Keith Waldrop (born December 11, 1932, in Emporia, Kansas) is an American poet, translator, and academic. He has authored numerous books of poetry and prose and translated the work of Claude Royet-Journoud, Anne-Marie Albiach, and Edmond Jabès, among others. One such translation is Charles Baudelaire's Les Fleurs du Mal (2006).
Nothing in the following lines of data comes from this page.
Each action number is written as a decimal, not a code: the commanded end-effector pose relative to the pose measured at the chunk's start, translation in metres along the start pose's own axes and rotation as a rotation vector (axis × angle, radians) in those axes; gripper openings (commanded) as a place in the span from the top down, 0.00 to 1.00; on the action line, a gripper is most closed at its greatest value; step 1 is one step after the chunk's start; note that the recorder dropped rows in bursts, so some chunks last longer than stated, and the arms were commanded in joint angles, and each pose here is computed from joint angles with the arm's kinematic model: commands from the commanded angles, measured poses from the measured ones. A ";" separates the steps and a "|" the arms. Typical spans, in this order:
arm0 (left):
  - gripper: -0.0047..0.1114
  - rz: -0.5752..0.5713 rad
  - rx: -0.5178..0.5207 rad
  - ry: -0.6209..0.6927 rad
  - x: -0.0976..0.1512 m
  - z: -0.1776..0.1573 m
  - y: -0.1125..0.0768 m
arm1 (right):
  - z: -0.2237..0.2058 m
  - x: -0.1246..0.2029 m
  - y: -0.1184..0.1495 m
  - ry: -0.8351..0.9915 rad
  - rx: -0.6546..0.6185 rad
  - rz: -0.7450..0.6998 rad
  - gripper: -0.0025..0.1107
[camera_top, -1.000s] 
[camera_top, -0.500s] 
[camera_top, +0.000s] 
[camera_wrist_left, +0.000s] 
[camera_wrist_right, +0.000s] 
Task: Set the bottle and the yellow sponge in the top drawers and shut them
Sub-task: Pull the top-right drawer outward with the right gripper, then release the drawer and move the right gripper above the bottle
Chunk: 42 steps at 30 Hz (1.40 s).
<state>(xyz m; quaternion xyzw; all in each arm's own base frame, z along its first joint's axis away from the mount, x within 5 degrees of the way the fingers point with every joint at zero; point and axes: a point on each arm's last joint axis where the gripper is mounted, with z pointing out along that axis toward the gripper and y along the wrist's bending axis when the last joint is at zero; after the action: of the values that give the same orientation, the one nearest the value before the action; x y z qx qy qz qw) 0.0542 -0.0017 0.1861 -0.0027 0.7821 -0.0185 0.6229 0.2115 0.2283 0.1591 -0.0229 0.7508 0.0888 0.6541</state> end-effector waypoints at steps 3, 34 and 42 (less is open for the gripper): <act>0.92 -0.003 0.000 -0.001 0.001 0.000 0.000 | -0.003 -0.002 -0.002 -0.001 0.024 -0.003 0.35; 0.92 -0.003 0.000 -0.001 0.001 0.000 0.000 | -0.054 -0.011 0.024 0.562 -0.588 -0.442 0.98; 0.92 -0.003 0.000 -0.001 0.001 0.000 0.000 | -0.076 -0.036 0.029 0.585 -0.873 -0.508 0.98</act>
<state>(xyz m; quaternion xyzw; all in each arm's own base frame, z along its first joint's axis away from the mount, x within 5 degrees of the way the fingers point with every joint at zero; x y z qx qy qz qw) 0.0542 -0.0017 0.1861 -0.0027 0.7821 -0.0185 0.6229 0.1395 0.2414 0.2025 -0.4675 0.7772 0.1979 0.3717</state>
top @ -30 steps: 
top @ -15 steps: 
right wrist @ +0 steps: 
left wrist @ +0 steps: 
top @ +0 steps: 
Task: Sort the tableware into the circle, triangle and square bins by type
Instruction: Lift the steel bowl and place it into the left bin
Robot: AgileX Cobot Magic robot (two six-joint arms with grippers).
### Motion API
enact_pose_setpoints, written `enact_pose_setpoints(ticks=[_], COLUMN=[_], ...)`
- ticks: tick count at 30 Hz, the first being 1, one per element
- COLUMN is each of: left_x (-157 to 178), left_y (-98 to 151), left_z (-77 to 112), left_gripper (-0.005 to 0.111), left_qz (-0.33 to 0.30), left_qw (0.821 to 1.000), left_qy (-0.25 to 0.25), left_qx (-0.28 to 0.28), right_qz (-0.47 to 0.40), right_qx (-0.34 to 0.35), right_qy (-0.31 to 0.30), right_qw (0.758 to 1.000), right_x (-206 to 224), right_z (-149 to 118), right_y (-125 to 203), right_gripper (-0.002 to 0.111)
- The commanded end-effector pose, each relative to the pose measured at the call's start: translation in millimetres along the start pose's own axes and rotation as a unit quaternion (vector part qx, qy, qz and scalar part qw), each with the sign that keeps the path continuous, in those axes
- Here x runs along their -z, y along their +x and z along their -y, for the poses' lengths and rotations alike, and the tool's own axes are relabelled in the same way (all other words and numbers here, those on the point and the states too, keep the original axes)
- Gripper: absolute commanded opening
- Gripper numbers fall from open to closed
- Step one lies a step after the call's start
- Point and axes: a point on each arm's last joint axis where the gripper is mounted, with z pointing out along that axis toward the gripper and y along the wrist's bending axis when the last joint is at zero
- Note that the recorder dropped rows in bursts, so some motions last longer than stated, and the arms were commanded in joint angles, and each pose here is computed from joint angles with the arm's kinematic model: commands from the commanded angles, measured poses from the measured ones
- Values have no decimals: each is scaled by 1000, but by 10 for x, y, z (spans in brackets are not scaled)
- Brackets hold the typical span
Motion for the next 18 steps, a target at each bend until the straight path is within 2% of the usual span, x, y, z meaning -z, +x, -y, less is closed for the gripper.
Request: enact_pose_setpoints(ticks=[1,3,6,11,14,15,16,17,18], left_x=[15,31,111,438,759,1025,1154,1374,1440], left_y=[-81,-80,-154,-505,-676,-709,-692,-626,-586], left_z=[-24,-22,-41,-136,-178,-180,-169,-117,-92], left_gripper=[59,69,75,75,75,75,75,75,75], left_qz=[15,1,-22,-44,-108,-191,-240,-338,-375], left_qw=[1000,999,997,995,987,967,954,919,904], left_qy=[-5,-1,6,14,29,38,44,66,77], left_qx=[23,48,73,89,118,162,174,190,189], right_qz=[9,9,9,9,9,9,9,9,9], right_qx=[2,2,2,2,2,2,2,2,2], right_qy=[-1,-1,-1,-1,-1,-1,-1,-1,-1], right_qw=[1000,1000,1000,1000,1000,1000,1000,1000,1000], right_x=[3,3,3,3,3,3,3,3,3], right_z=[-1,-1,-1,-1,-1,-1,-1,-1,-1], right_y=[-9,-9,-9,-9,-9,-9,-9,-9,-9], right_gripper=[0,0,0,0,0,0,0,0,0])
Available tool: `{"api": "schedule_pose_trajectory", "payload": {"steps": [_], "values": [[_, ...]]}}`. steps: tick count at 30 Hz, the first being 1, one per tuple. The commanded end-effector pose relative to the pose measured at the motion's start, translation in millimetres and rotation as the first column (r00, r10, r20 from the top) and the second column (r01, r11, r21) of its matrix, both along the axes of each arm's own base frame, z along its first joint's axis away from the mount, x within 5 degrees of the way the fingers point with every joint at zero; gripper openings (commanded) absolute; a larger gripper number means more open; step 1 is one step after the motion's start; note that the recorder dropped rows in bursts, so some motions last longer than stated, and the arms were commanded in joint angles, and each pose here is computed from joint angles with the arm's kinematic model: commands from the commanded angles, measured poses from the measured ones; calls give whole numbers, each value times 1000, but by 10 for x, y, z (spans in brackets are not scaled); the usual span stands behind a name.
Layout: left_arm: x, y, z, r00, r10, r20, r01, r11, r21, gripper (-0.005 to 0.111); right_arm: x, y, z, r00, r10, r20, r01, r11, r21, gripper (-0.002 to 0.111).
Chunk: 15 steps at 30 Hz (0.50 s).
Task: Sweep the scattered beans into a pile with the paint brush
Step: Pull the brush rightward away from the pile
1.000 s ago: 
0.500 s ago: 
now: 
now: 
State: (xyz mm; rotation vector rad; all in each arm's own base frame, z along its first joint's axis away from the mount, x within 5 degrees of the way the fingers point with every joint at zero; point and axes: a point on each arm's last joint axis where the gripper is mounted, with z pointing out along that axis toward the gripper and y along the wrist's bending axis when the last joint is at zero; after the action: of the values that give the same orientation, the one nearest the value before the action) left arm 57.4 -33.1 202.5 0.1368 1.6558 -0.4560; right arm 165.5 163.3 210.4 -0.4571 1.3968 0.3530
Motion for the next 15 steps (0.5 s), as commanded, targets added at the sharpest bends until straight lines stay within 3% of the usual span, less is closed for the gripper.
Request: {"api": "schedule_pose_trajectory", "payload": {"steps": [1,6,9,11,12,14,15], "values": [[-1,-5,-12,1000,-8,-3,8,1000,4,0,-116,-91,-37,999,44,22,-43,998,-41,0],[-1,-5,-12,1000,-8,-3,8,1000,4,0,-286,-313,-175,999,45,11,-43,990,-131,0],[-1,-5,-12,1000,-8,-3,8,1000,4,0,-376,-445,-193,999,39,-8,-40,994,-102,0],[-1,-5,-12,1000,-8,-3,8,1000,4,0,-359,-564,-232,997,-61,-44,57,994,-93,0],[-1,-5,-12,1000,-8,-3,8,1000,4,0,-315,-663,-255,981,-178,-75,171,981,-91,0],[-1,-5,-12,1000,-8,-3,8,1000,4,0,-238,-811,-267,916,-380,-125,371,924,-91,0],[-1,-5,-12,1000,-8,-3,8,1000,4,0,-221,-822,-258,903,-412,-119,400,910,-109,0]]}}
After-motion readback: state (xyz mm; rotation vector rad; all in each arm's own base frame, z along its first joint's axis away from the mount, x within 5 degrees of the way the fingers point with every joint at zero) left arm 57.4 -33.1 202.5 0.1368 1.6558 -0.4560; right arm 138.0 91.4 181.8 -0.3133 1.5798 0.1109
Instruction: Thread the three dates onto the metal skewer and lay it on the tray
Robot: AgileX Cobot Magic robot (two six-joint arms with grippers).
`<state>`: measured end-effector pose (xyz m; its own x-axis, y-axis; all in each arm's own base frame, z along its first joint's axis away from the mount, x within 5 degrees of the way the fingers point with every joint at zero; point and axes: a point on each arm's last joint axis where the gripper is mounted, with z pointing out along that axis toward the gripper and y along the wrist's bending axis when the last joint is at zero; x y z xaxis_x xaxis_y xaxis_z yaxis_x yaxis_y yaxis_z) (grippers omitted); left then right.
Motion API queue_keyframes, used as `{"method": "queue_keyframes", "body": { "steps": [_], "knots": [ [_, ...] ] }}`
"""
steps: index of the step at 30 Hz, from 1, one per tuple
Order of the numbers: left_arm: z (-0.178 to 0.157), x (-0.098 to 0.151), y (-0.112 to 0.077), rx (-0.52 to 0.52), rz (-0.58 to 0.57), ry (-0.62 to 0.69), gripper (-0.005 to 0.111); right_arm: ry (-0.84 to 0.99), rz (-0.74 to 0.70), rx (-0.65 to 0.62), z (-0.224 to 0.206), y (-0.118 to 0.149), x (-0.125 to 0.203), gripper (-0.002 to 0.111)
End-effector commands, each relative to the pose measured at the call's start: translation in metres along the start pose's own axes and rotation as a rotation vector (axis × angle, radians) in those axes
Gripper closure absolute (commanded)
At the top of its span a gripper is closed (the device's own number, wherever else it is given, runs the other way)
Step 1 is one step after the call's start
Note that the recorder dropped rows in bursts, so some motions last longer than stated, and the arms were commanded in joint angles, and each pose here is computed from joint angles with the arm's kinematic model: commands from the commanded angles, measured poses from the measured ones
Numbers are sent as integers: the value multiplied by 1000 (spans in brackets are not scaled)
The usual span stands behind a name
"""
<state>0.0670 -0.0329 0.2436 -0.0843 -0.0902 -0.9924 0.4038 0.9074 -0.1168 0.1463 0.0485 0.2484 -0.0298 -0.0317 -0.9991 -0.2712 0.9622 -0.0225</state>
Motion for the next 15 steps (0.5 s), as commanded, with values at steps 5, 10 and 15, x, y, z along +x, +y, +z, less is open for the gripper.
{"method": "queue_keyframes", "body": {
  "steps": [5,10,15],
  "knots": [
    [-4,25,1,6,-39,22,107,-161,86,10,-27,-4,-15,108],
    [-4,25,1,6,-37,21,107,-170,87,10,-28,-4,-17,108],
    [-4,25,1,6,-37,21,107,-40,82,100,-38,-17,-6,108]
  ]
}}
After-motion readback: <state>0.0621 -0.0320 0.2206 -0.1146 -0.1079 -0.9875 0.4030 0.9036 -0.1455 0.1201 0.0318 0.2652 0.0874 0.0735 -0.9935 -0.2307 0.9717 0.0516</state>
He won the National Book Award for Poetry for his 2009 collection Transcendental Studies: A Trilogy.

Personal life
Waldrop started his education at Kansas State Teachers College, studying to be a doctor. However, in 1953, he was drafted into the United States Army and stationed in West Germany, where he met his wife Rosmarie Waldrop.

Career
Waldrop received his Ph.D. in comparative literature from the University of Michigan in 1964 and four years later began teaching at Brown University (1968).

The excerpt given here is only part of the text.